Mobile App Scanning and Consent
Collect App Consent and Adhere to Global Regulations
The latest regulations such as the California Consumer Privacy Act (CCPA) and the General Data Protection Regulation (GDPR) are not only focusing on web privacy, but also mobile app technologies; specifically how apps collect data and share that data with third-parties.
CookiePro’s technical solution enables businesses to collect app consent, scan for tracking technologies and unknown SDKs, and give both privacy and mobile app development teams visibility into how their app is sharing data with other third-parties.
Mobile App Consent 101
What is Mobile App Consent?
While almost everyone in the world owns or uses at least one mobile device, a lot of people don’t understand the technologies their favorite apps are utilizing to make the experience better.
Mobile devices utilize a multitude of techniques to collect information about the user. Everything from what screens they visit, how long they are on these screens, what they are talking about, as well as their location when using the app.
Mobile devices have access to much more information than a website does, and because of this, the way you collect and distribute consent is important. It not only helps your organization remain compliant with today’s privacy regulations but also shows your users that you care about their privacy.
How Mobiles Devices Interact with Users
Through Mobile Device Browsers
A mobile device has several ways of interacting with a user. This may include the default browser such as Safari, Chrome, or Firefox. In these cases, the technology being used is most likely cookies, or one of the other website-specific methods.
Through Mobile Applications
Another way of engaging with a mobile user is through a mobile app. In this scenario, the technology being used to collect the user’s information is going to primarily be an SDK that has been included in the app. Compared to mobile app SDKs, web tracking and measurement capabilities are limited in comparison.
A cookie is limited to collecting only what is available on the screen. This may include links you click on, IP address, browser type, or some other basic information. A mobile device does not have the same limitations.
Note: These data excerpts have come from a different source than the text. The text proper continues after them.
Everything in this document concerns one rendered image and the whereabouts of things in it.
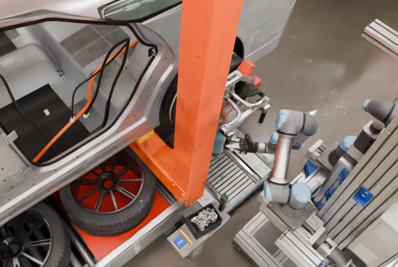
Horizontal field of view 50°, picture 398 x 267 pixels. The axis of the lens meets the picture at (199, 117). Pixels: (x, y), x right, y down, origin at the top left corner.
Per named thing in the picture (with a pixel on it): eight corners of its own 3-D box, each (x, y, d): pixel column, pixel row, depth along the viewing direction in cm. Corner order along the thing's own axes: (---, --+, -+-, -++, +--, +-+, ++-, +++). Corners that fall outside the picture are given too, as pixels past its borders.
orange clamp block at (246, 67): (241, 70, 287) (248, 59, 283) (249, 77, 284) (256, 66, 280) (236, 70, 281) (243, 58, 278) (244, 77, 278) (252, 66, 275)
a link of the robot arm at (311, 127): (326, 112, 233) (301, 138, 279) (306, 109, 233) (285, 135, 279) (325, 131, 229) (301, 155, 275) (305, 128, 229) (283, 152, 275)
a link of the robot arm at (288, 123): (288, 207, 240) (307, 113, 230) (262, 203, 240) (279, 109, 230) (285, 199, 252) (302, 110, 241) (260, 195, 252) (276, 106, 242)
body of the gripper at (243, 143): (237, 154, 283) (255, 155, 283) (240, 147, 276) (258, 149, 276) (238, 144, 288) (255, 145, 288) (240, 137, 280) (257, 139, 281)
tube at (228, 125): (226, 97, 282) (228, 87, 273) (246, 115, 275) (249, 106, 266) (206, 110, 275) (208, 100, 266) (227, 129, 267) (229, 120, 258)
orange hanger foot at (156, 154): (143, 130, 316) (141, 102, 288) (189, 179, 296) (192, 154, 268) (125, 142, 309) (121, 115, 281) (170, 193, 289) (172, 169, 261)
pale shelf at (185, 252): (214, 200, 299) (214, 199, 296) (230, 218, 292) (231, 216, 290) (166, 239, 280) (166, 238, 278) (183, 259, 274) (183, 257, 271)
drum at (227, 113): (224, 103, 304) (227, 91, 293) (246, 122, 296) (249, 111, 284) (210, 113, 298) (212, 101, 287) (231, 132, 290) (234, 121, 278)
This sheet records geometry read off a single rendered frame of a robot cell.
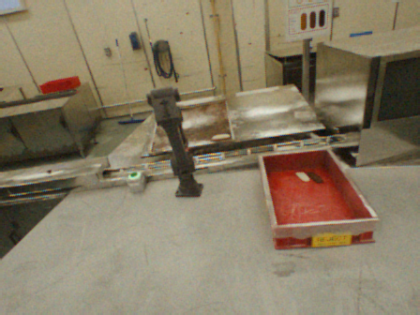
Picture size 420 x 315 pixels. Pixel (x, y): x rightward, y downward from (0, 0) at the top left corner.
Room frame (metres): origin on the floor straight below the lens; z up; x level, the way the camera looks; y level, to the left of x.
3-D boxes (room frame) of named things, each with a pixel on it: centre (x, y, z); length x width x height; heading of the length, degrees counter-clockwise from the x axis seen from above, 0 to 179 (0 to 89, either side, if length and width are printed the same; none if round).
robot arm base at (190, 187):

A third-party SDK, if given permission, can access a significant amount of information such as personally identifiable information.
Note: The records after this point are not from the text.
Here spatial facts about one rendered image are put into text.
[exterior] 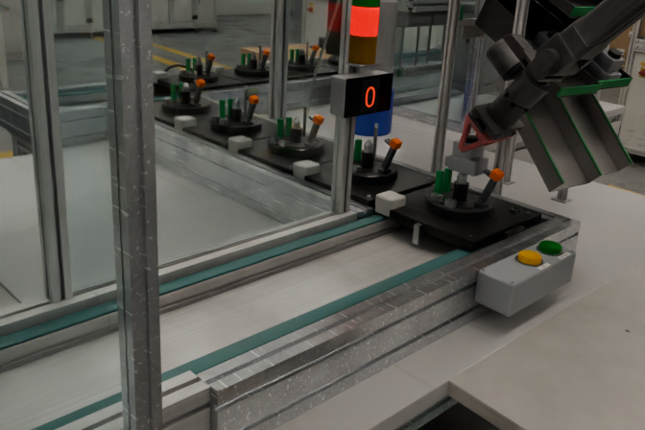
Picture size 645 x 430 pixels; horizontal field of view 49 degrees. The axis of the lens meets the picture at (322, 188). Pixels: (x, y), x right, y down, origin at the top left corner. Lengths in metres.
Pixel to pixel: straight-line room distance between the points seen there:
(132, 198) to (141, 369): 0.18
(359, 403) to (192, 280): 0.33
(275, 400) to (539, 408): 0.38
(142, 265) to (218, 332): 0.39
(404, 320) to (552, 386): 0.24
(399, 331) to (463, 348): 0.13
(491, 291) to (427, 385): 0.22
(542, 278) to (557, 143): 0.47
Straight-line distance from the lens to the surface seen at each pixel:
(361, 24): 1.27
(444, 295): 1.16
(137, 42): 0.63
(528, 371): 1.17
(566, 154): 1.67
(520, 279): 1.21
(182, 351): 1.03
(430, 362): 1.14
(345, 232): 1.35
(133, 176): 0.65
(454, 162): 1.41
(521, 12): 1.55
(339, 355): 1.01
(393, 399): 1.05
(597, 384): 1.18
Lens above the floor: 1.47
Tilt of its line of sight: 20 degrees down
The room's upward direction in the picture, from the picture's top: 3 degrees clockwise
- If an app is granted permissions to something such as contacts, it’s not limited to use that data for only its intended purpose – it will be able to collect the names, phone numbers and even addresses of everyone if the contacts list.
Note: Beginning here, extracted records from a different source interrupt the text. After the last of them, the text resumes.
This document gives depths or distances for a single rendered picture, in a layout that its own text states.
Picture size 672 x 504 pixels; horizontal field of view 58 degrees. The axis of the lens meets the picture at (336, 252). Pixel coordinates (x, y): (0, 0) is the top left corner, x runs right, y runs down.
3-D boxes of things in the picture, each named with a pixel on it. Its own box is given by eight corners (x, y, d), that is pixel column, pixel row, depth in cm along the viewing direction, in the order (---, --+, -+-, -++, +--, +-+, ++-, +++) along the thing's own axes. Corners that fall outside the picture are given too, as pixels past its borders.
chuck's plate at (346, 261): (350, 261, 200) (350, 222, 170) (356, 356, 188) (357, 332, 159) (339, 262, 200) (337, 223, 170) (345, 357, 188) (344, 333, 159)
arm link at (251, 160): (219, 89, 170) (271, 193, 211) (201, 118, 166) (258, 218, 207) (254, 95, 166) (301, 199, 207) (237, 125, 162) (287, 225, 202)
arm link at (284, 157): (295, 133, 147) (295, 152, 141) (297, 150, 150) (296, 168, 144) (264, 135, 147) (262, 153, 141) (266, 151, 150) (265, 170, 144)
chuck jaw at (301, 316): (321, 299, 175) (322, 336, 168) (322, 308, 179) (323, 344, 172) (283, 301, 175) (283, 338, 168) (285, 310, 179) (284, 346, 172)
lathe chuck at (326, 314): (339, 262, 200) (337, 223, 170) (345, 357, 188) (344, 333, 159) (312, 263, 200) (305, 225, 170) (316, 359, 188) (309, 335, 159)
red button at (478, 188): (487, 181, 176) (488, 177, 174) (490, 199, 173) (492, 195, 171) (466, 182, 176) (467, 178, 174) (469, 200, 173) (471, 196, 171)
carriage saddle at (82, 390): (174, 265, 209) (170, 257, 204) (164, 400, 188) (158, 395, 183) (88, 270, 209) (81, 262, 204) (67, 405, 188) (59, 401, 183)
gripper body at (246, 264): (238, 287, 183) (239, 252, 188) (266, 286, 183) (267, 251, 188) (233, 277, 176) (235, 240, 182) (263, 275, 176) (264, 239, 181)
- If granted permission to GPS, the app isn’t limited to collecting and using that information to find the closest store to your location. It can collect that data to see where you go, how long you spend there, and use that information for their own purposes.
Most mobile devices now come with many different types of permissions, including your location, contacts, camera, microphone, Bluetooth, Calendar, phone logs, and text messages. Managing these permissions is important to controlling who is using your data and for what purpose.
Who is collecting data via SDKs?
There are two main sources that are collecting data within an application – the application owner and third-party services or ads.
The application owner will generally be using the granted permissions for giving functionality in the app. However, they are not required to only use those permissions for functionality, they could also be collecting the data to use to deliver a more personalized experience or aggregating data for analytics.
Third-party services also do not have the requirement to use granted permissions for specific functionality. For example, a third-party SDK that is used for logging into an app via a social media account could also use the data gathered to serve more personalized advertisements. Additionally, these third parties are generally the same third-parties that are dropping cookies or other tracking technologies on websites, giving them access to a large pool of information.
How CookiePro Helps
Scan Your App for Third-Party Tracking Technologies
CookiePro enables developers and businesses to scan their app to identify privacy permissions, frameworks, and SDKs. Once scanned, the tools allows users to export visual reports to understand the app’s health, and make consent adjustments based on the scan findings.
Collect Consent To Comply with Regulations
CookiePro has multiple consent approaches built directly into the tool and also allows users to use a customized approach to fit business needs. The CookiePro platform allows businesses to capture detailed information such as who consented, when it occurred, and what they were told upon consenting.
Sync Preferences Across Marketing Channels and IT Systems
CookiePro enables users to leveraging customized preference centers that allow communication management settings by product, channel, frequency, etc.
Maintain Records in a Central Consent and Preference Database
CookiePro allows businesses to leverage the portal to manage historical documentation for data audits and managing customer and data subject requests. Through CookiePro API, analytics and visual dashboards can be used to track progress of your privacy program and integrate with marketing and IT technologies.